2 Best Buy Directors Resign

Best Buy announced that two of its board directors resigned, one of whom was its former chief executive. It happened almost seven months after its founder left the board. The Best Buy board will now have four vacancies.
 Best Buy

The company’s revenues have been dropping because consumers use its big box stores as showrooms for products they end up buying online at Amazon.com and other online retail stores. Best Buy said that G. Mike Mikan, who once served as interim CEO between April and September 2012 after its former CEO Brian Dunn was found to have improper relationship with a female employee, resigned from the board effective immediately.

Mikan left Best Buy to be president of Edward Lampert’s hedge fund ESL Investments Inc. Lampert is the chairman of another retailer, Sears Holding Corp., which is on a turnaround campaign itself. He said that Mikan will be a great asset to him and ESL’s portfolio companies.
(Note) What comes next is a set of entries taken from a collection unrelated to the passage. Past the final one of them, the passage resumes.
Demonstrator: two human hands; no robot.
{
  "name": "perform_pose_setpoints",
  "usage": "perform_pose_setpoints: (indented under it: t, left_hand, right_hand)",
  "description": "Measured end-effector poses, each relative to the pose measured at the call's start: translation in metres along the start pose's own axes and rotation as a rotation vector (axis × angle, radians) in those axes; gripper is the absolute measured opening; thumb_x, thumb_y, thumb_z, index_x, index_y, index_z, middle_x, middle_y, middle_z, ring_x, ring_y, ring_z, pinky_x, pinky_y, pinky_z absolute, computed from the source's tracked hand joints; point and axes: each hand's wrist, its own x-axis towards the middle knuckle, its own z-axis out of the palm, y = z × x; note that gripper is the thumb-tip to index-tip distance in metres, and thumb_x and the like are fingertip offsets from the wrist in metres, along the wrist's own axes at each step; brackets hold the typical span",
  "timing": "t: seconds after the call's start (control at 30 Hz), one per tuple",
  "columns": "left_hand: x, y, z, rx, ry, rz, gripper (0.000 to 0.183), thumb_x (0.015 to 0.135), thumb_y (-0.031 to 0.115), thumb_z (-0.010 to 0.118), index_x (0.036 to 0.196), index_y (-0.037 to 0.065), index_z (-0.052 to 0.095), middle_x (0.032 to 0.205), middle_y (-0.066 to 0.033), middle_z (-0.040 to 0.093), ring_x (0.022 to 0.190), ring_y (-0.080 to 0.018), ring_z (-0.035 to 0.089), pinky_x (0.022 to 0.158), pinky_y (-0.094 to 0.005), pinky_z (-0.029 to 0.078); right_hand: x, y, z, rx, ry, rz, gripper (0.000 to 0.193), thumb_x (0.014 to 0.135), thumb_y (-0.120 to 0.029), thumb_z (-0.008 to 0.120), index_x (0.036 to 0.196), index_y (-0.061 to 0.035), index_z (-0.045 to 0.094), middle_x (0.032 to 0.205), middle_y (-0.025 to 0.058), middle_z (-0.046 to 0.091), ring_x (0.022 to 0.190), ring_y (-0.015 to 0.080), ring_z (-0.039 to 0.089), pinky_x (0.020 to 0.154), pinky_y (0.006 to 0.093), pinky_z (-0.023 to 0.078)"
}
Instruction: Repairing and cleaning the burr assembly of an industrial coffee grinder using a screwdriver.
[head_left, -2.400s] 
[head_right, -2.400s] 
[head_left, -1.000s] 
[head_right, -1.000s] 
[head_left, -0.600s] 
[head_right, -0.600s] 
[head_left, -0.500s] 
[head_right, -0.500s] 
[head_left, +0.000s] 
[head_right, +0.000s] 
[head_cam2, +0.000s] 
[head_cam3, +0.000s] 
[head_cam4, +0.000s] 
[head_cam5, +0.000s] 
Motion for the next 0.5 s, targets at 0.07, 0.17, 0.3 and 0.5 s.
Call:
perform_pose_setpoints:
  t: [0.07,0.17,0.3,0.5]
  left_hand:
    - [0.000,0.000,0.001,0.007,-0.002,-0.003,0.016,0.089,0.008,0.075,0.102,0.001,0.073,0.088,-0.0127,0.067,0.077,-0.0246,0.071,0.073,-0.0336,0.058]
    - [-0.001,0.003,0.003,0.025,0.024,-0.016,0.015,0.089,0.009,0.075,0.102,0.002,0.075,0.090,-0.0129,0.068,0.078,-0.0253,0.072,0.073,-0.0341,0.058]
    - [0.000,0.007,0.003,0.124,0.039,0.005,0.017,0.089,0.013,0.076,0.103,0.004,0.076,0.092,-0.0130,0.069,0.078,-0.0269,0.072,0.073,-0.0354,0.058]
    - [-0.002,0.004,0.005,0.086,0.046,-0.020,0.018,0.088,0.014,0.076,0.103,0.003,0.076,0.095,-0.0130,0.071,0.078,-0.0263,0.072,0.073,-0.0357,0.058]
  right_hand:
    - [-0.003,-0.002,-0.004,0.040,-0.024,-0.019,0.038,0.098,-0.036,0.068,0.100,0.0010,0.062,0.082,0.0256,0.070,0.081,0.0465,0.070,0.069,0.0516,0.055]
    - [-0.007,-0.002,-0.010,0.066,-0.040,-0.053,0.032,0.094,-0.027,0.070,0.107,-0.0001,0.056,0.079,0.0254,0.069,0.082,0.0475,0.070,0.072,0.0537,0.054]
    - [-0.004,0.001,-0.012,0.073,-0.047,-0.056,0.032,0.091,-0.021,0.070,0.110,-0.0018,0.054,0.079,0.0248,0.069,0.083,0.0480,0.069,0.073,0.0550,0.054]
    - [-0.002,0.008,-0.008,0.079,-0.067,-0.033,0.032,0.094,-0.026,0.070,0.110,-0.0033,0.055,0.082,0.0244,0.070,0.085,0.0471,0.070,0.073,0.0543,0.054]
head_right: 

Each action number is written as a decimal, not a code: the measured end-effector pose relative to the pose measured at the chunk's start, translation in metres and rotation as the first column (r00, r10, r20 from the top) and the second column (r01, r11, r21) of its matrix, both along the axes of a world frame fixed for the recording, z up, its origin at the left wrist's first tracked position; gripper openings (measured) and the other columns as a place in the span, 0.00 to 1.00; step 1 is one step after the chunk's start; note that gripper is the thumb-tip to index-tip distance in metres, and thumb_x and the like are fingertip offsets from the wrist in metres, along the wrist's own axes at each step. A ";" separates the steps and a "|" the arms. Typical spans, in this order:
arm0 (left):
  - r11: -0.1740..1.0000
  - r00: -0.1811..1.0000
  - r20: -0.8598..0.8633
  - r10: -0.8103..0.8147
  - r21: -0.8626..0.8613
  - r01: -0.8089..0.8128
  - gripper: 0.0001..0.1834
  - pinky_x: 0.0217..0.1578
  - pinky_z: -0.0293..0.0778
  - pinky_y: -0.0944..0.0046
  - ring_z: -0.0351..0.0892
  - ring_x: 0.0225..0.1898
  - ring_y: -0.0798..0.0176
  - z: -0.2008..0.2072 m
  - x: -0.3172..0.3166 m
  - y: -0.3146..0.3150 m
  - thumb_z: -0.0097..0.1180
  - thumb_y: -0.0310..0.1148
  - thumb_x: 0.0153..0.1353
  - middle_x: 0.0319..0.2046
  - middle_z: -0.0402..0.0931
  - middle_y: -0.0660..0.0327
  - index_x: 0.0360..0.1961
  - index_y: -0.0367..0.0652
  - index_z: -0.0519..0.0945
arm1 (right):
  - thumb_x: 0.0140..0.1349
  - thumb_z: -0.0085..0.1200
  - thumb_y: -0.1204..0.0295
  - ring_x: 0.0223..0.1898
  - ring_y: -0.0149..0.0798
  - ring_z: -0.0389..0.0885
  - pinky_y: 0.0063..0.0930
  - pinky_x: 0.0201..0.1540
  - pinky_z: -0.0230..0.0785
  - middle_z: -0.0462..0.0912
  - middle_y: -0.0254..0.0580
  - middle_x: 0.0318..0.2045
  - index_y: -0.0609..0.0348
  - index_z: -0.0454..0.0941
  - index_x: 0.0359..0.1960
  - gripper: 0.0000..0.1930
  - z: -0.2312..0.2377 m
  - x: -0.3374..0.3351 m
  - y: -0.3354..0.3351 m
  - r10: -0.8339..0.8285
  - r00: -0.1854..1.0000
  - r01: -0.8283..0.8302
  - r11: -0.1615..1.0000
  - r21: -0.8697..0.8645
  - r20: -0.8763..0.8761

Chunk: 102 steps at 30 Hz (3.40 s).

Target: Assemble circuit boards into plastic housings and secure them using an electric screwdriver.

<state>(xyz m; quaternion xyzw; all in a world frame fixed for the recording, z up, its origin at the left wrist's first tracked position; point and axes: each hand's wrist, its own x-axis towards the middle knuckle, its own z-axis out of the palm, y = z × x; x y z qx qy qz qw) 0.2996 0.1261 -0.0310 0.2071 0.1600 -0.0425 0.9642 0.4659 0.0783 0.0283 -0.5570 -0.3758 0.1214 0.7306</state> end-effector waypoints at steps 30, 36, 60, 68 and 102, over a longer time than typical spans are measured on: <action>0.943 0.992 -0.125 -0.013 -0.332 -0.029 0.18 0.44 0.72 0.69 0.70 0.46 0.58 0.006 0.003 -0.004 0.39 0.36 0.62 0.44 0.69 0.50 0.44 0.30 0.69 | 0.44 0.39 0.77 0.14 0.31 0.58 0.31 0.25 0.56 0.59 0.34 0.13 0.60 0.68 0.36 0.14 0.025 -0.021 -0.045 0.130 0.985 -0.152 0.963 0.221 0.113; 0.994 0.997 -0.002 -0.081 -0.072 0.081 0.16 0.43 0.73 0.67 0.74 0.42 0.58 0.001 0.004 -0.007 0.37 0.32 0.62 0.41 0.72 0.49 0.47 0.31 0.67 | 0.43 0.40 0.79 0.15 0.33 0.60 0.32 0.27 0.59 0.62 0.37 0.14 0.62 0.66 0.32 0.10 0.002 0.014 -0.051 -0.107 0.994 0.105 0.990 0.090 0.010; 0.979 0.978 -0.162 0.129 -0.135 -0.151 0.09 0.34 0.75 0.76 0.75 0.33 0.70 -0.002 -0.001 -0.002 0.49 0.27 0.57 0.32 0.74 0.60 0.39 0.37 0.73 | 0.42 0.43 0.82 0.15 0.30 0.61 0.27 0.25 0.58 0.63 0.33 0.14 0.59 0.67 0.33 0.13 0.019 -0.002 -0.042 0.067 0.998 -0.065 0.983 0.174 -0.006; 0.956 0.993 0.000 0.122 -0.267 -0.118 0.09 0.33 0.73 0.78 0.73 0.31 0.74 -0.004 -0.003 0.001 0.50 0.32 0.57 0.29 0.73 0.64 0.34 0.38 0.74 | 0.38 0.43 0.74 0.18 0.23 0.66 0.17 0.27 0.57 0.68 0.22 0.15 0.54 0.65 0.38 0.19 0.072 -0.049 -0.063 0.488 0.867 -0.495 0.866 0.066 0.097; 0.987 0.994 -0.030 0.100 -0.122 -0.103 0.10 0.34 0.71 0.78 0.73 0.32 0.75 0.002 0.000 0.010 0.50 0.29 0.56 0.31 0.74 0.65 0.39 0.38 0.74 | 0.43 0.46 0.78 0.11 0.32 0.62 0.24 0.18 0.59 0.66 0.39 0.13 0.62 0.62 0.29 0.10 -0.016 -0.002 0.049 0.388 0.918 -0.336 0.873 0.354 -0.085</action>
Mikan spent 14 years at UnitedHealth Group Inc., where he served as executive vice president and chief financial officer. He was also CEO of its Optum subsidiary. He became a director at Best Buy in 2008. He was the Best Buy CEO when Richard Schulze, former chairman and founder, lost his chairmanship after he was help responsible for failing to notify the board about the claims against Dunn. He resigned from the board in June.

In August, Schulze informed the board that he was interested in teaming up with private equity partners to buy Best Buy but he has yet to tender a solid offer and the board gave him until February 28 to submit one.

Schulze is still Best Buy’s largest shareholder with around one-fifth of the company’s outstanding shares but it is now headed by turnaround expert Hubert Joly, who was task to come up with an ew restructuring plan.

Matthew Paull is the other director who will depart from the Best Buy Board. He is set to retire in Arpil 2013.